Чёрный Коршун заложил новый круг по нисходящей спирали. С охотой сегодня не особо ладилось, а потому он задержался в воздухе дольше обычного и видел с высоты, как к людскому каменному утёсу подбежал жучок, поблёскивая красной своей скорлупкой в бедных лучах заходящего августовского солнца. Жучок исторгнул из себя ещё меньшую букашку, навстречу ей от людского утёса спешила другая – почти такая же. Чёрный Коршун презирал букашек, как и всё, что живёт землёй, на земле и под нею. Не было в них никакого смысла: ни в хаотических метаниях, ни в самой жизни – тщедушные, никчёмные червяки. Способные, впрочем, возводить невысокие скалы, на которых Коршун мог отдохнуть и насытиться неосторожным голубем, и обширные свалки, на которых голуби имели неосторожность проводить жизнь.
Забыл Чёрный Коршун через минуту и о красном жучке, и о двух человечках возле него – дискретному птичьему мышлению незачем утруждать себя такими мелочами. Забыл бы о человечках Чёрный Коршун и тогда, когда б рассказал ему о них Чёрный Ворон, который хорошо знал и этих двух букашек возле красного жучка, и куда будет вскорости он их нести, да и всю жизнь их до последней секунды. Но Чёрный Коршун презирал даже Ворона, потому что тот не мог так изящно закладывать круги в небе, ловя восходящие или нисходящие потоки ветра, не мог хватать голубей у мусорных контейнеров цепкими когтями – то есть, не мог быть полноценной Птицей в понимании Коршуна.

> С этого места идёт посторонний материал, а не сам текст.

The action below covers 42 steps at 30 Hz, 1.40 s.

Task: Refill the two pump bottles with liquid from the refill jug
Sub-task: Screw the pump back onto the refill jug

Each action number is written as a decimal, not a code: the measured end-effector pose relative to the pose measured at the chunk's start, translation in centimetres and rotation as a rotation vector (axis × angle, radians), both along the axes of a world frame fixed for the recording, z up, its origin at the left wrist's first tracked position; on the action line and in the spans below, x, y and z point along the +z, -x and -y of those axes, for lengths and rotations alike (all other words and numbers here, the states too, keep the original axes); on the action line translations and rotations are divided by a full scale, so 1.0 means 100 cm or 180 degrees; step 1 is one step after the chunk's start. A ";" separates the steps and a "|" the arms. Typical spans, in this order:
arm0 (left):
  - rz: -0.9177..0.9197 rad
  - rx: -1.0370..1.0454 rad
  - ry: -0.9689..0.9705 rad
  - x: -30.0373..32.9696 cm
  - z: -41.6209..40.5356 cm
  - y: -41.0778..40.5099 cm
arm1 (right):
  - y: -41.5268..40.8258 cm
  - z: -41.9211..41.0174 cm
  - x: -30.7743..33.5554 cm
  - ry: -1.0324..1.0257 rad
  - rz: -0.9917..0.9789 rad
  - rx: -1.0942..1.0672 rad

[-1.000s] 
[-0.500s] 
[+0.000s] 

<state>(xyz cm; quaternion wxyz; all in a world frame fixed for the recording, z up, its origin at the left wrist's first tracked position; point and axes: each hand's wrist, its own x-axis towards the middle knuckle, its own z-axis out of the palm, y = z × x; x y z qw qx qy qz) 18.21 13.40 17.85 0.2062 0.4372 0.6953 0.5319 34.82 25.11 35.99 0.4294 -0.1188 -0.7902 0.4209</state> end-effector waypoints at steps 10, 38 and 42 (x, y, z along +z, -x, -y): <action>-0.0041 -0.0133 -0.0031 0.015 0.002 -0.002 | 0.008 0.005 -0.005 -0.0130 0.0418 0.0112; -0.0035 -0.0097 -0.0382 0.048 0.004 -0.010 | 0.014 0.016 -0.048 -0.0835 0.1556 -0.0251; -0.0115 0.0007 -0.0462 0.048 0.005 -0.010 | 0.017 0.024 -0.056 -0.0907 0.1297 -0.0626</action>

А Чёрный Ворон многое мог бы рассказать. И о тотемном звере – оборотне – что уже блуждал у Бар-Су, когда жучок ещё только-только подбежал к людскому утёсу. И о шорской шаманке, что могла видеть этого самого жучка Коршуном с высоты, сама становиться оборотнем у Бар-Су или тенью у дороги. И о других необычностях, коими полнится Универсум, лишний раз подтверждая различными флуктуациями своё существование…

* * *

Дон Мигель встретил своего слугу ещё с каким-то прихвостнем уже поздно вечером, когда те заявились в нору. От прихвостня воняло дорогой и теми бегающими разноцветными сверкающими на свету коробками, что, то и дело, появлялись и исчезали под выходами из норы дона Мигеля. Слуга, как обычно, поклонился дону Мигелю, погладил его шею: руки слуги приятно пахли варёной рыбкой, которой он недавно потчевал своего хозяина. А вот с запахом прихвостня нужно было что-то делать.

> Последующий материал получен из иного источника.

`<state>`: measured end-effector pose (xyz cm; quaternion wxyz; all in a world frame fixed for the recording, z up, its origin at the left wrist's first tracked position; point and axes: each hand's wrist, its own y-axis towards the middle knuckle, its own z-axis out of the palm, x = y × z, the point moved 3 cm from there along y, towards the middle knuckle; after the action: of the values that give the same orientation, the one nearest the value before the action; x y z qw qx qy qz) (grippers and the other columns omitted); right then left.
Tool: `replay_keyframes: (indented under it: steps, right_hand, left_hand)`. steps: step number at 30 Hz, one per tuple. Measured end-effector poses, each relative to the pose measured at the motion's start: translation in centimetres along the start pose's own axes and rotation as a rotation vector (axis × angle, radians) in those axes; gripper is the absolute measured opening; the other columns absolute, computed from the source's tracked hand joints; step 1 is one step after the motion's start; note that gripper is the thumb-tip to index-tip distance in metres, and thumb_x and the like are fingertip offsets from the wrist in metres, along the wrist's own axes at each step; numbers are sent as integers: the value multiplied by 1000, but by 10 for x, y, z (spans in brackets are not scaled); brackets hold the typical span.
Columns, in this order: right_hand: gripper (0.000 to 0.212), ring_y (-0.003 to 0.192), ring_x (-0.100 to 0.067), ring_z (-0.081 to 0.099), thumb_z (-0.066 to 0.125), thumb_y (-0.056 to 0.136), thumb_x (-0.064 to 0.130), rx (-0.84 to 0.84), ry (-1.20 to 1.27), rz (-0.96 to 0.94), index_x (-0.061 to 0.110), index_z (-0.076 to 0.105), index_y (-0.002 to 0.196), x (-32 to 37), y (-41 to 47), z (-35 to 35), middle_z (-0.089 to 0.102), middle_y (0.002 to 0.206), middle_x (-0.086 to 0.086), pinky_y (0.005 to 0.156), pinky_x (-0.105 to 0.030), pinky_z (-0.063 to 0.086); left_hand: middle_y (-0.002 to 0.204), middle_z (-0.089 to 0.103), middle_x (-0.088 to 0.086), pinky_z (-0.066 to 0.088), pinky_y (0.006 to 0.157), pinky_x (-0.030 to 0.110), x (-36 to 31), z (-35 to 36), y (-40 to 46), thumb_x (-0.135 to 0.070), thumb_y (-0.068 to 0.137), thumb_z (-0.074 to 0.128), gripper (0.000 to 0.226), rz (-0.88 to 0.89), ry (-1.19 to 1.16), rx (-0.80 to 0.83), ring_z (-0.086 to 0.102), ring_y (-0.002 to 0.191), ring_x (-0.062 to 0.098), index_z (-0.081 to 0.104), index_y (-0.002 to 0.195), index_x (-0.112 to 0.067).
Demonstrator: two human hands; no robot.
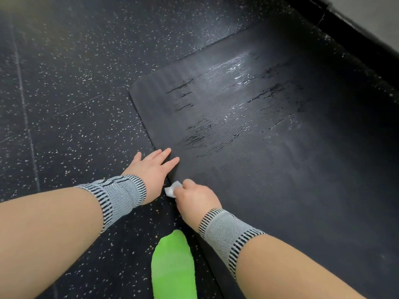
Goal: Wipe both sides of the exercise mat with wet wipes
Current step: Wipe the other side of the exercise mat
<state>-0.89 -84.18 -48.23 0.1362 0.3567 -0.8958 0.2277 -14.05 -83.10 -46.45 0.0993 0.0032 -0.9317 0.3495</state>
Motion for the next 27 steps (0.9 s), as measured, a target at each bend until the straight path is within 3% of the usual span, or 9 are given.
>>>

Началось всё с того, что дон Мигель ночью пометил сандалию спящего прихвостня, благословив, таким образом, на дальнейшее проживание в своей норе. Теперь прихвостень будет пахнуть, как и слуга. Ох, и радовался же он благословению утром, когда увидел свой кожаный тапок. Приглядывался, что-то бурно обсуждал со слугой, удивлялся такому вниманию к своей никчёмной персоне. Слуга разводил руками, очевидно, показывая размеры щедрости дона Мигеля к прихвостню.

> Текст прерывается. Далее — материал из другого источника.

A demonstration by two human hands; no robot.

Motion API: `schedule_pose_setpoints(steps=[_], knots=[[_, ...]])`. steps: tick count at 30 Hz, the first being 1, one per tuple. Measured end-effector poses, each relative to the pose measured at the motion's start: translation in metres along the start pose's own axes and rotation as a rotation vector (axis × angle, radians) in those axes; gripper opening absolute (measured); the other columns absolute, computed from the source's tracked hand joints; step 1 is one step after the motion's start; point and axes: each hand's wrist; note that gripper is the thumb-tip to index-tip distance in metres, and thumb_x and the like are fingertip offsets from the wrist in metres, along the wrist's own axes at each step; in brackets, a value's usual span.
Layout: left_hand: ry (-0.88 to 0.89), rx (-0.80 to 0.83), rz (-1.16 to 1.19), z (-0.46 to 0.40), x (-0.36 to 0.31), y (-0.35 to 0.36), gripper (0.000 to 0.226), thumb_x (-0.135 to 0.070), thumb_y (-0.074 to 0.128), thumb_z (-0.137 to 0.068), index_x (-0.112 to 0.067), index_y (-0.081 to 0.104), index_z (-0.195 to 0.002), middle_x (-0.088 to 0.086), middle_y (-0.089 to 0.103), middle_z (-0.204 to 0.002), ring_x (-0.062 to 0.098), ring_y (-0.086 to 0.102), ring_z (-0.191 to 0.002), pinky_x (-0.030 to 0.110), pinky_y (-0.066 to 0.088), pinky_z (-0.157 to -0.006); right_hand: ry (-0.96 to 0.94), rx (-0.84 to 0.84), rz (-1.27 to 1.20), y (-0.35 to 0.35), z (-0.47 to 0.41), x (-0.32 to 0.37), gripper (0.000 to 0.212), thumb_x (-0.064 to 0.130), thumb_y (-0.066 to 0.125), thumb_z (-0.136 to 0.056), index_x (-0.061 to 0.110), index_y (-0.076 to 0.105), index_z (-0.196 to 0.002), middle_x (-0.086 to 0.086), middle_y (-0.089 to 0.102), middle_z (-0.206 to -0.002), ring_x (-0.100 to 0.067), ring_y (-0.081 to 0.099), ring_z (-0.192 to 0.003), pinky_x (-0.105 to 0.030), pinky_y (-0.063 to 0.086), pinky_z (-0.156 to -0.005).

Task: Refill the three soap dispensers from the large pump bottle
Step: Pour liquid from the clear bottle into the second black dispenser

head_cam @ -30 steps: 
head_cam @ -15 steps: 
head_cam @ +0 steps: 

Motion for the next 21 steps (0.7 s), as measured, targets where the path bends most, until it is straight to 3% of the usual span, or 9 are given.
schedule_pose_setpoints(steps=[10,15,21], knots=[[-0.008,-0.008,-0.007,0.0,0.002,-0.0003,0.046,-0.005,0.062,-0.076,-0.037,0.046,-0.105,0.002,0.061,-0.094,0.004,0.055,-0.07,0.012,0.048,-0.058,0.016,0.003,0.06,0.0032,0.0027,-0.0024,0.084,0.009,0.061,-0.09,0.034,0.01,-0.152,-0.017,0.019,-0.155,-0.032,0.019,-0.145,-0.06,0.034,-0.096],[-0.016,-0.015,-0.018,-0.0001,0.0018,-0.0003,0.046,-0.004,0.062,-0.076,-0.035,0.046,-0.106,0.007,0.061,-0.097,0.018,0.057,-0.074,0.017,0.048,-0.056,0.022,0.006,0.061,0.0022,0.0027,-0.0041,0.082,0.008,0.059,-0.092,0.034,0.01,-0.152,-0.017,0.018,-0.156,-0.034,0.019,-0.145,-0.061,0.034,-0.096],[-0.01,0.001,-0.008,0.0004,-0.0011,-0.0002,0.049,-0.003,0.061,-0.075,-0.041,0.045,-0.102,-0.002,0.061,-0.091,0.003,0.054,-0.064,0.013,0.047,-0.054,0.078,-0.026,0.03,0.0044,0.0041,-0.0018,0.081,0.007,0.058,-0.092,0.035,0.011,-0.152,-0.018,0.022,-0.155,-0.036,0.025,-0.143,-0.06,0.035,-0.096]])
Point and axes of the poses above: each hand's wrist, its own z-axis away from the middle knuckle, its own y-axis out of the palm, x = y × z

Потом людишки занялись своими никчёмными, по измышлению дона Мигеля, делами. Перетаскивали с места на место в норе какие-то свои не менее никчёмные вещи. Бегали к красной блестящей коробке под одним из выходов из норы. Выводок слуги тоже сиюминутно сновал туда-сюда, пока дон Мигель созерцал свысока его возню своими полузакрытыми зелёными глазами. Дон Мигель не презирал людишек, как Чёрный Коршун. Он просто позволял себе терпеть их присутствие.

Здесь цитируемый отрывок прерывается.